# How to implementing your own solver

Ronny Bergmann

When you have used a few solvers from Manopt.jl for example like in the opening tutorial Get Started: Optimize! you might come to the idea of implementing a solver yourself.

After a short introduction of the algorithm we will implement, this tutorial first discusses the structural details, i.e. what a solver consists of and “works with”. Afterwards, we will show how to implement the algorithm. Finally, we will discuss how to make the algorithm both nice for the user as well as initialized in a way, that it can benefit from features already available in Manopt.jl.

Note

If you have implemented your own solver, we would be very happy to have that within Manopt.jl as well, so maybe consider opening a Pull Request

using Manopt, Manifolds, Random

## Our Guiding Example: A random walk Minimization

Since most serious algorithms should be implemented in Manopt.jl themselves directly, we will implement a solver that randomly walks on the manifold and keeps track of the lowest point visited.

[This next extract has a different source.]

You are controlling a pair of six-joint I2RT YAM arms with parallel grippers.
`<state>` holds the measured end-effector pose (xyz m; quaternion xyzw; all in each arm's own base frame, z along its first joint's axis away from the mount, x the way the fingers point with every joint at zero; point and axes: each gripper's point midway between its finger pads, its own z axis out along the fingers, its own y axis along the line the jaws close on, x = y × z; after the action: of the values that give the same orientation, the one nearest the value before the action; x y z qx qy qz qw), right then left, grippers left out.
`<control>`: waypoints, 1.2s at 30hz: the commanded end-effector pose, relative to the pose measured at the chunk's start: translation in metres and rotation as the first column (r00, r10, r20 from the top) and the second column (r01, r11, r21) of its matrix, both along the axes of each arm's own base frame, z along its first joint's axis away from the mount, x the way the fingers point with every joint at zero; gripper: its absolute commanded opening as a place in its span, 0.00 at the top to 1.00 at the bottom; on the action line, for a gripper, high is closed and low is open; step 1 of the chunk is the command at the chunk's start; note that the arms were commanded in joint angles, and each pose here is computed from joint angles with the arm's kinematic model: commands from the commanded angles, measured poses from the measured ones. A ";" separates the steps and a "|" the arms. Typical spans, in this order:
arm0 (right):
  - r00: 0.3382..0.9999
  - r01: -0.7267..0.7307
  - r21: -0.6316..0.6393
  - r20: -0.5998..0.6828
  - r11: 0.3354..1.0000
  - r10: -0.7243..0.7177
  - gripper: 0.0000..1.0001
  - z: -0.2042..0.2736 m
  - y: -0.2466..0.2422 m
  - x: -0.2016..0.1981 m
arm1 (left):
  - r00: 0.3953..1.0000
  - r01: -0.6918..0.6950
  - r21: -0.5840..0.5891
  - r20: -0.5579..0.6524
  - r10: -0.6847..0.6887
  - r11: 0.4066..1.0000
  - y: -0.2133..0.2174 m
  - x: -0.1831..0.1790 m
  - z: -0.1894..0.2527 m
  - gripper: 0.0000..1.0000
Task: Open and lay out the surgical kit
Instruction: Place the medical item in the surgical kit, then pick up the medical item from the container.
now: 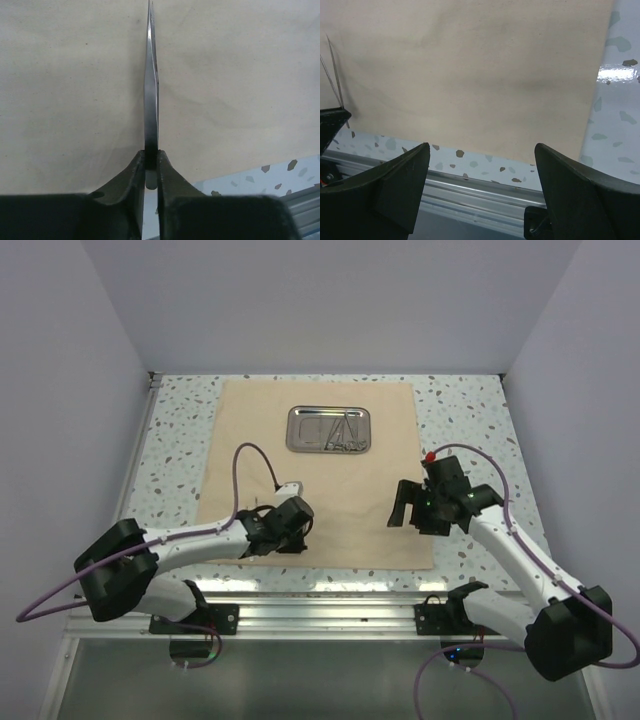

As for algorithms in Manopt.jl we aim to implement this generically for any manifold that is implemented using ManifoldsBase.jl.

The Random Walk Minimization

Given:

• a manifold $\mathcal M$
• a starting point $p=p^{(0)}$
• a cost function $f: \mathcal M \to\mathbb R$.
• a parameter $\sigma > 0$.
• a retraction $\operatorname{retr}_p(X)$ that maps $X\in T_p\mathcal M$ to the manifold.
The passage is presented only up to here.